この騒動ですっかり忘れていたが彼女は寝間着姿である。しかも今は深夜。寝台に横になっている。
(この状況、婚約者がいる身として……いなかったとしてもまずいんじゃ)
成人間近の男性二人の隣で、寝間着で寝台にいる少女。だめだ確実に噂が立つ。今が非常事態でなければ嫁の貰い手がなくなっているところだ。気づいてしまったら平静を装うことはできなくなった。彼女は布団をさりげなく肩まで持ち上げる。しかしその様子は明らかに不自然であり、結果的に二人の注目を集めることになった。
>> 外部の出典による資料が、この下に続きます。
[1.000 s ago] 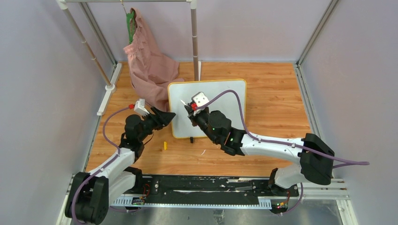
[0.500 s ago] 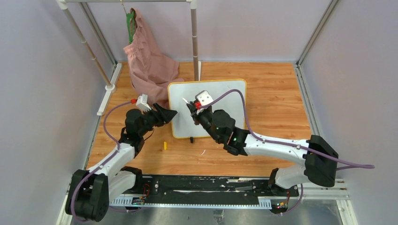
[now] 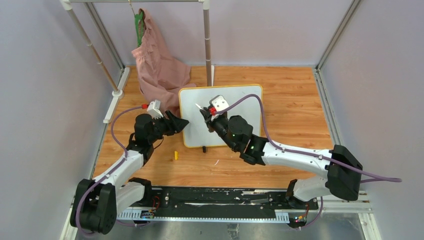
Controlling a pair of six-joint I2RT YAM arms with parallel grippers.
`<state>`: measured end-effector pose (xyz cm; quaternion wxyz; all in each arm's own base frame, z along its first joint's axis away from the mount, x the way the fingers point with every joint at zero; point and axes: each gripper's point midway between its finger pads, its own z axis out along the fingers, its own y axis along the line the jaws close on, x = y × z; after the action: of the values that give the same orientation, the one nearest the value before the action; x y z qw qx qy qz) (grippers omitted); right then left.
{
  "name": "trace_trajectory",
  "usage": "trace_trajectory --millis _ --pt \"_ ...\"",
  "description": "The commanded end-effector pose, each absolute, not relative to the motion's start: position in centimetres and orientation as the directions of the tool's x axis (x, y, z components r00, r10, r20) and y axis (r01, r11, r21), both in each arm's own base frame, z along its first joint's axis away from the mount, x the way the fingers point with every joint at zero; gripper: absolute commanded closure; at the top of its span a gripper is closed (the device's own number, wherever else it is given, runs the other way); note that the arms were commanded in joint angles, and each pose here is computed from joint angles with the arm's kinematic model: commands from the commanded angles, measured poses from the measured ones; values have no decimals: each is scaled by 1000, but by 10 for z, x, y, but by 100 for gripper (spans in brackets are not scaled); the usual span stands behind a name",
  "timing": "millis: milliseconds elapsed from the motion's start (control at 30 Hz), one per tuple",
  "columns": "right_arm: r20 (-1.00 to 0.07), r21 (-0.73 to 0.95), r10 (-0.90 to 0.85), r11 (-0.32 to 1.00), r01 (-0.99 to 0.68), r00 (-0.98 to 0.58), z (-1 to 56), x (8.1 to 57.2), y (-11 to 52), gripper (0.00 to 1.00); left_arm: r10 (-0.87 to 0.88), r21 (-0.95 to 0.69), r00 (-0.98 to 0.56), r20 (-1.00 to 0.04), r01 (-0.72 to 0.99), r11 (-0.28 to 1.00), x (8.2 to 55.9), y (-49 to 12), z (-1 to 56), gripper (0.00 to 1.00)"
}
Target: Write a sentence on the whiteboard
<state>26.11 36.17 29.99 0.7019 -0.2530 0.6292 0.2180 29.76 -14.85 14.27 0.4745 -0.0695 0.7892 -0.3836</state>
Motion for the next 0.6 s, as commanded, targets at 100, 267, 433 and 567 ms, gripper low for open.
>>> trace_trajectory --millis 100,267,433,567 --pt "-993 -70 3 788 -612 117 308 276 374 100 -488 -674 -510 -708 284 682 300 -148 149 42" --pt "-994 -67 2 792 -607 113 308 281 380 100 -500 -681 -504 -705 285 674 299 -148 149 49" --pt "-994 -62 7 793 -606 111 306 282 382 100 -503 -691 -517 -693 277 668 298 -149 145 54" --pt "-994 -62 5 793 -606 108 304 284 385 100 -503 -693 -519 -691 278 665 298 -149 145 59"
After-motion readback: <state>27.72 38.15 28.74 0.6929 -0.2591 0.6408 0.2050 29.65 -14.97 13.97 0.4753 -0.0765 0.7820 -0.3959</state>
ジーンは何かに気づいた様子だったが、リュシオンは頭に疑問符を浮かべたように彼女を見る。
「どうした?」
(ああ、だめだ……。墓穴を掘った)
目を左右に泳がせて、ロッタは何か上手い言い訳はないかと考える。室内は適温。とても寒いと言える状況ではない。
「一つよろしいでしょうか」
声を発したのはフィーネだった。
「なんだ」
「お嬢様にも事情をお伺いになるのでしたら、身支度を整えさせていただきたいのです」
彼女はあくまでも丁寧に、やんわりと発した。それは侍女として当然の主張であり、ロッタが同じことを言うのとでは意味が違う。
リュシオンは短く「そうだな」と呟いた。本当は彼女を休ませてやりたいところだが、明日になるとジーンが王城を出てしまう。出来ることなら今事情を聞きたい。
「今から話せるか」
「はい。問題ありません」
「よし。では俺たちは俺の部屋で待っている。身支度をしたら部屋に来い」
「かしこまりました」
リュシオンはそう言うとジーンと共に部屋を出て行った。ロッタが感謝のこもった瞳をフィーネに向けたのは言うまでもない。